Problem to work on — Starting with the line that contains "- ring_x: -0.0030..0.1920" and stopping after the line that contains "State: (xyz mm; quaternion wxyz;", return each line below exactly as written, with no others.

Given entries —
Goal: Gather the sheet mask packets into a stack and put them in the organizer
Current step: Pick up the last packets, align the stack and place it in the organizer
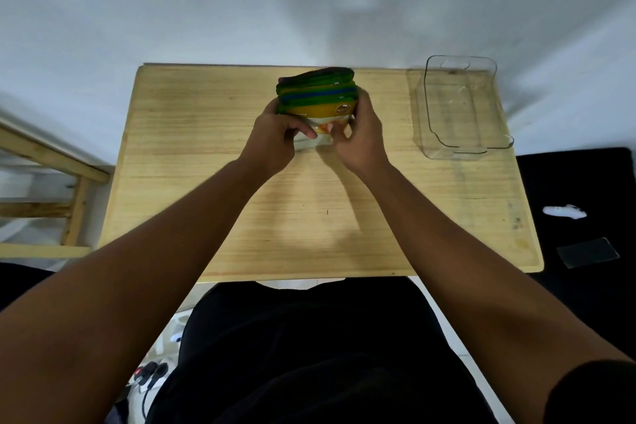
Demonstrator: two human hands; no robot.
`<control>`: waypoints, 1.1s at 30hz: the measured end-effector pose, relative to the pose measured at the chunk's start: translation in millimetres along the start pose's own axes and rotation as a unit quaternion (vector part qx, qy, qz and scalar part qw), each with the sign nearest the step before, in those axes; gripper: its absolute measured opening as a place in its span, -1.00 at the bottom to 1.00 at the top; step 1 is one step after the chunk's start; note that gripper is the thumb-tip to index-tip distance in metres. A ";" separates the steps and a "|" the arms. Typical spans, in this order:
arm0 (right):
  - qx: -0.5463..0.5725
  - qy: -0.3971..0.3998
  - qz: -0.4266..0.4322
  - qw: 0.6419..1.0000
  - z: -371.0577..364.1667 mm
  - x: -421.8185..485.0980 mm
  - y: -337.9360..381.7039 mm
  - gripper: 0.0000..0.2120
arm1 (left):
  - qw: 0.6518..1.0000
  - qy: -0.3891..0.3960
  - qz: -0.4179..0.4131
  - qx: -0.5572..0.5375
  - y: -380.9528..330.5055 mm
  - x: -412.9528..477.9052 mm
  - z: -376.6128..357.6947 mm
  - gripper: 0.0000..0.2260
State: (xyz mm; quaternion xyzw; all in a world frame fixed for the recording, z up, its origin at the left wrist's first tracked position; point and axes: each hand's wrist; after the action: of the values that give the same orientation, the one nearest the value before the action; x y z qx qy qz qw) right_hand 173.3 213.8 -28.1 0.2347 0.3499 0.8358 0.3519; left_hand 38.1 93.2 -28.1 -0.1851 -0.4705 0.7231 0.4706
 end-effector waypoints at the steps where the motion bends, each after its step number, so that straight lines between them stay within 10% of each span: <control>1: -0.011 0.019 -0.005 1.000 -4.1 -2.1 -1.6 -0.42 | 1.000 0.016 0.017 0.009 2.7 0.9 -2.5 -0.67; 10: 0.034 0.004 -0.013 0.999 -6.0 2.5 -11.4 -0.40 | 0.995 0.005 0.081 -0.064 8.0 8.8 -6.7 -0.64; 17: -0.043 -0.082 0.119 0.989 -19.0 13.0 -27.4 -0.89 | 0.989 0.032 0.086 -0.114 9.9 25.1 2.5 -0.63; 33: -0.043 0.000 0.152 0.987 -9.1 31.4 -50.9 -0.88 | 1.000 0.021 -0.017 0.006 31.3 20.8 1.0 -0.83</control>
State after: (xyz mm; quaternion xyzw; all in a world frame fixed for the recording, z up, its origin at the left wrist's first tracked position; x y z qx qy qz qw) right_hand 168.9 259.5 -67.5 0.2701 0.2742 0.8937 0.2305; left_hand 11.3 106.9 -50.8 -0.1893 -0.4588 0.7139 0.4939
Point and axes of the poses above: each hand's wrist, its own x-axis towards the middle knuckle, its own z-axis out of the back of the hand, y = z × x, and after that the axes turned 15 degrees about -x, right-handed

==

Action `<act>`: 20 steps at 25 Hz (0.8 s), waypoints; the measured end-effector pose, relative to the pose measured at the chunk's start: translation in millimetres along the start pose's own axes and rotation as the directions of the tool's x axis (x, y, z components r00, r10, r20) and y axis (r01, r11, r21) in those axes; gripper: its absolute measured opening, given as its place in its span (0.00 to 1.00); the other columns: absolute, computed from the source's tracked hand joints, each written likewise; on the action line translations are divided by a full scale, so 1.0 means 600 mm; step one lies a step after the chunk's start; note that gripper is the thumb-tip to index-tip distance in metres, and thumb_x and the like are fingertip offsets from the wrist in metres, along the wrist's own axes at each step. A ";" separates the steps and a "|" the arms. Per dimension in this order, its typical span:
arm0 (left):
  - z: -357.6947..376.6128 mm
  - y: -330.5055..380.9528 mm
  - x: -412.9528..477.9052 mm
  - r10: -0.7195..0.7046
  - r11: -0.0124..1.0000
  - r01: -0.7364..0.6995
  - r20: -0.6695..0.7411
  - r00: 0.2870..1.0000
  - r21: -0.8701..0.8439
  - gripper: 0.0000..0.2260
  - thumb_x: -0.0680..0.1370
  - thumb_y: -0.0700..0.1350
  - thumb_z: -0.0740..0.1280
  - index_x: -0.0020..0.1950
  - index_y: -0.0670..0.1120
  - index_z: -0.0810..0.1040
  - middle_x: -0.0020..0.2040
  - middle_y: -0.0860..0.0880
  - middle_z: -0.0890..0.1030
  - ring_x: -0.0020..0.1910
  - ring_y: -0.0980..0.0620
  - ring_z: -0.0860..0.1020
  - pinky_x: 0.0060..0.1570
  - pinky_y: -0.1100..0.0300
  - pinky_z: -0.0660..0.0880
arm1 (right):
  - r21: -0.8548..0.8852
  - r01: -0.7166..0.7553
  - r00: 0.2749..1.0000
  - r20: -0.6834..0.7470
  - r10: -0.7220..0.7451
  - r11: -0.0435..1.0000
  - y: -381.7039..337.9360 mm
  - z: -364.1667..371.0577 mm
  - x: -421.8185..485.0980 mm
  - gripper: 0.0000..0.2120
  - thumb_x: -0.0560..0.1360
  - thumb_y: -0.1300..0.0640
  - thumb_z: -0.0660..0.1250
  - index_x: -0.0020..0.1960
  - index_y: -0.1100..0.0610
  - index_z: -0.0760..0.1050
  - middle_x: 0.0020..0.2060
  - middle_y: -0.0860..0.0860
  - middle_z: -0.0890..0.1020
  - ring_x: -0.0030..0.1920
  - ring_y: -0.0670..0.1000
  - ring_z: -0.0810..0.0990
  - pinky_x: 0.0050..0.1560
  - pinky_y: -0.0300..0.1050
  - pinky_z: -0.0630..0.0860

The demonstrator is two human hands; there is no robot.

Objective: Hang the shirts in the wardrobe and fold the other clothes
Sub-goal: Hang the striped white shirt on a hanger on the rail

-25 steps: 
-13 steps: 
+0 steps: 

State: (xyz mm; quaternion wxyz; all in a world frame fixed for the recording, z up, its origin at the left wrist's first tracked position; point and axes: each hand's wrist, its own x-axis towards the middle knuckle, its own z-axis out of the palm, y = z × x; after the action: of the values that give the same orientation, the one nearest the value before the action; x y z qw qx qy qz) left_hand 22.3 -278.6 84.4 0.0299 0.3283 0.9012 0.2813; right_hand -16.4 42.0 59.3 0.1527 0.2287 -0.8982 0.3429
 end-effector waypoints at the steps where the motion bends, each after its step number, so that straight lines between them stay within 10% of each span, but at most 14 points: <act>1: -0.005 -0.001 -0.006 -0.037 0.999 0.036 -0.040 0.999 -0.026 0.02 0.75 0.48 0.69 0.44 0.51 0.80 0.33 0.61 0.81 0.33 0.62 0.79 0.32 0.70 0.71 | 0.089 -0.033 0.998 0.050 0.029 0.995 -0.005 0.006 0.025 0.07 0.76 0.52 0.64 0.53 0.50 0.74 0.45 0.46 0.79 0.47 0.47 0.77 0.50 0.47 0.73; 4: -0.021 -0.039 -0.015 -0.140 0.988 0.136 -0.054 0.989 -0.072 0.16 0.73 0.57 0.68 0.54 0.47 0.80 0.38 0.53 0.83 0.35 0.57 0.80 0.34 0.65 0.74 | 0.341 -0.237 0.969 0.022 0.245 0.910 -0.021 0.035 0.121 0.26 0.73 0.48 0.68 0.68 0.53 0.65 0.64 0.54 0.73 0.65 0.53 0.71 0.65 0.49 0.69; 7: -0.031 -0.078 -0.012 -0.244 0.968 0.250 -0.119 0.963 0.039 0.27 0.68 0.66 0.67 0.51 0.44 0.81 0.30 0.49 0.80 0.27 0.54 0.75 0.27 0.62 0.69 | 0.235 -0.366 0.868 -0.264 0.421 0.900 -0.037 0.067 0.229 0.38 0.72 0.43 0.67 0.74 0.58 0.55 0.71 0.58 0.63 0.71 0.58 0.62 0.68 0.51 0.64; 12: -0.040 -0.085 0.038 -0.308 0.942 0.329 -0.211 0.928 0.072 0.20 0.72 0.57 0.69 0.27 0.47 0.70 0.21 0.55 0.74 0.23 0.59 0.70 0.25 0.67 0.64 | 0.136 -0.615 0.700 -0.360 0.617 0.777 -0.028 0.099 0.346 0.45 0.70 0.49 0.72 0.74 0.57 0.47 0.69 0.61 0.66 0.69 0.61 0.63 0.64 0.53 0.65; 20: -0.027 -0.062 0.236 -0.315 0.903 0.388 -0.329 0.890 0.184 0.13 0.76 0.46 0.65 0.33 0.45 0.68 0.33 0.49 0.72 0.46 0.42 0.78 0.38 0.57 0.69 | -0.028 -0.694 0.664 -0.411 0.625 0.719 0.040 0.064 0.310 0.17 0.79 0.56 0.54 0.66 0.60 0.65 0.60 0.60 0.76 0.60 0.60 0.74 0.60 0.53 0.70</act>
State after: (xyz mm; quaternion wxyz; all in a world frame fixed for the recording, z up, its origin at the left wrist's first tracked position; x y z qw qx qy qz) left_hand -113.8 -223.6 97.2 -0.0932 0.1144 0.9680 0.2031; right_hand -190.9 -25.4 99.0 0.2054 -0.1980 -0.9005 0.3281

Expected output —
  - ring_x: -0.0030..0.1920
  - ring_y: -0.0670..0.1000
  - ring_z: -0.0810..0.0990
  - pinky_x: 0.0050..0.1560
  - pinky_y: -0.0300..0.1050
  - pinky_z: -0.0630..0.0860

The demonstrator is two human hands; there is no robot.

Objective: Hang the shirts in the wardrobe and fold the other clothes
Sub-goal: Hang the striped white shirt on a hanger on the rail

-25 steps: 
-13 steps: 
+0 steps: 

State: (xyz mm; quaternion wxyz; all in a world frame fixed for the recording, z up, its origin at the left wrist's first tracked position; point and axes: each hand's wrist, its own x-axis towards the middle knuckle, its own z-axis out of the palm, y = z × x; after the action: of the values that give the same orientation, the one nearest the value before the action; x y z qw qx qy qz) left_hand 22.3 -278.6 84.4 0.0299 0.3283 0.9012 0.2813; right_hand -16.4 42.0 59.3 0.1527 0.2287 -0.8982 0.3429

The exercise has been carried out completely.